10 Petitioners suggest (Br. 31) that the necessary amount of "cross over" voting is 11%. That is misleading. Because African American voters constituted 39.36% of the voting-age population in House District 18, other voters constitute 60.64% of that population. Assuming that every African American voter supported the candidate of choice, it is true that another 10.64% of the total voting-age population would have to support that candidate for the candidate to be elected. The critical fact, however, is that 17.55% of the remaining voting-age population (i.e., 10.64% divided by 60.64%) would have to "cross over" to support the minority group's candidate of choice.
11 Although respondents stipulated, with regard to the third Gingles precondition, that "the racial difference in the preference of voters results in the white majority voting sufficiently as a block [sic] to usually enable it to defeat the minority's preferred candidate," Pet. App. 130a, they made no stipulation concerning the distinct question of the extent to which white voters in House District 18 would "cross over" to support the minority group's preferred candidate (or the extent to which members of the minority group would support other candidates).
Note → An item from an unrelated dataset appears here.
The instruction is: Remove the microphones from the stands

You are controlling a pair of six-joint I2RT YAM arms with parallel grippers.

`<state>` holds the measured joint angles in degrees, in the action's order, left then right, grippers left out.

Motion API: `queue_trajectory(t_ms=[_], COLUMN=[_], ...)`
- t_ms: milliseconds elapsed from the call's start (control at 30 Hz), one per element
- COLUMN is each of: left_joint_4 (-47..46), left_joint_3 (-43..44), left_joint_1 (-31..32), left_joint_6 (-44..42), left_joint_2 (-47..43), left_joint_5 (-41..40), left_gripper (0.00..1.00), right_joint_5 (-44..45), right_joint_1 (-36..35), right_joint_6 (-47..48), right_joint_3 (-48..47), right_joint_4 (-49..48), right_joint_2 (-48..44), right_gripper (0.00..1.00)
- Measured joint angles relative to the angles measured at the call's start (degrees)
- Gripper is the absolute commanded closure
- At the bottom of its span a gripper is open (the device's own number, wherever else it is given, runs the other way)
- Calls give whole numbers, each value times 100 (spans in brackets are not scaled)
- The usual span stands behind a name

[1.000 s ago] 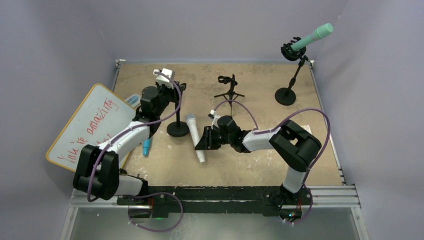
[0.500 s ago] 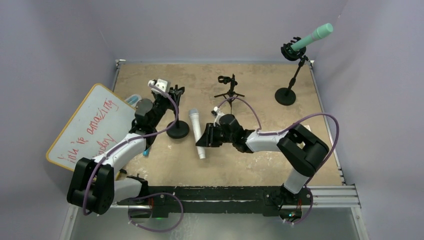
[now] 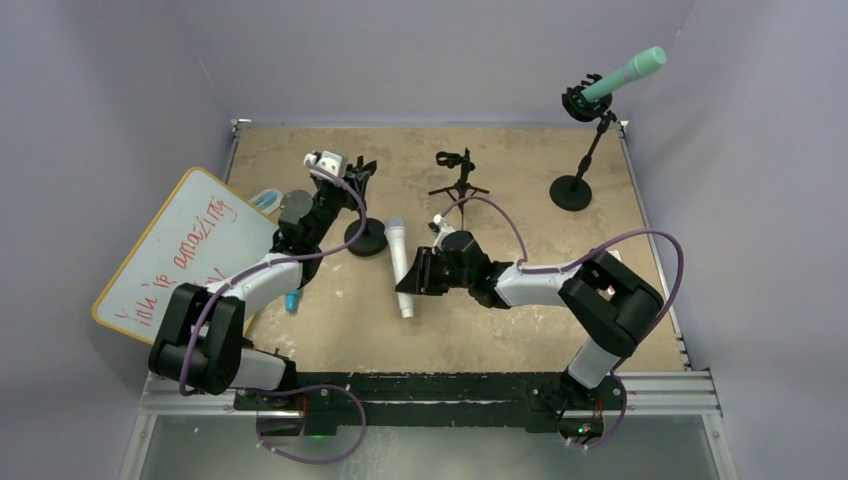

12 In making this determination, the lower courts would need to consider petitioners' evidence that, in the wake of the 1990 census, no House district elsewhere in North Carolina with an African American voting-age population of less than 38.37% had a history of electing African American representatives. J.A. 40, 45. The lower courts would also need to consider evidence concerning how the alternative district proposed by respondents would perform. See Resp. Br. 8-9, 49-50.